When solid state drives hit the market there was serious concern that the super-quick drives might run afoul of serious reliability problems. In fact, it’s been proven that SSDs are often far more reliable than thought, and will last most users a decade or more. But the fact remains that the NAND memory inside them will, eventually, wear out.
This flaw is fundamental to how NAND is designed. Data is held using an electron charge which is used to determine whether a particular section of memory holds a 0 or 1. As it’s used, though, the insulation layer that traps the electron can wear out. That eventually makes accurately determining the value of a particular memory cell impossible.

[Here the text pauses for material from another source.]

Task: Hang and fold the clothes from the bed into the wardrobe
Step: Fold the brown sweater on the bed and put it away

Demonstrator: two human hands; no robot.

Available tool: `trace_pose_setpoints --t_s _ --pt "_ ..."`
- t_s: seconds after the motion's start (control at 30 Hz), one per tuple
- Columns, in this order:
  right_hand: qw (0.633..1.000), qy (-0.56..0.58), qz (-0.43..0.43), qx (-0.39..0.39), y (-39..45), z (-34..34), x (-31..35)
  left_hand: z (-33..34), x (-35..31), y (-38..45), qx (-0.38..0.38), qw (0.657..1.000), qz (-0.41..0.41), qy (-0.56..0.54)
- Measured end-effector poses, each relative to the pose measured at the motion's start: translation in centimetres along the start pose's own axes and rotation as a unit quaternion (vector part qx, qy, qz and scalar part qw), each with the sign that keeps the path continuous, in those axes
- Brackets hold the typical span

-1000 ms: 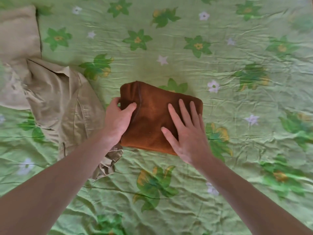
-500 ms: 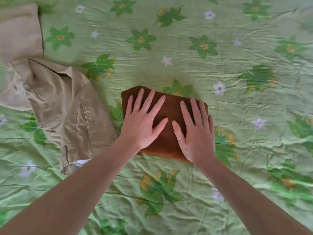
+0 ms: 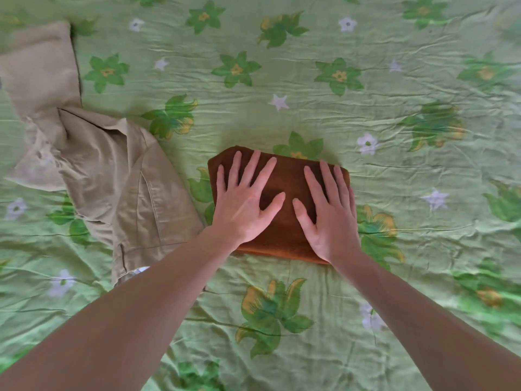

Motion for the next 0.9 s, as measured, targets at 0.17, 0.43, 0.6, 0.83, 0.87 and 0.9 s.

NRAM works differently. Its built from layers of carbon nanotubes. Where the nanotubes are close, electrical resistance is low, and high where they’re further apart. Voltage can cause the nanotubes to switch between these states, which lets NRAM store a 0 or 1.
Nanotubes are extremely durable, and as a result they can handle a practically infinite number of read-write cycles. As an added bonus they can tolerate heat, cold, magnets and radiation that would kill NAND memory (or other types of storage, for that matter). They’re allegedly quick, too, allowing configurations that can saturate a DDR4 channel.
This technology, if it comes to market, may not have an immediate, obvious impact on consumer solid state drives. Its durability will be appreciated by data centers, though, as well as anyone building supercomputers. The company behind is, Nantero, says it is currently working with “two of the top five semiconductor foundries,” according to The Tech Report.
A release date for the first products with NRAM has not been announced, but the company behind it says the first incarnation will be fabricated on a 20-something nanometer process, which likely means it’s nearing production.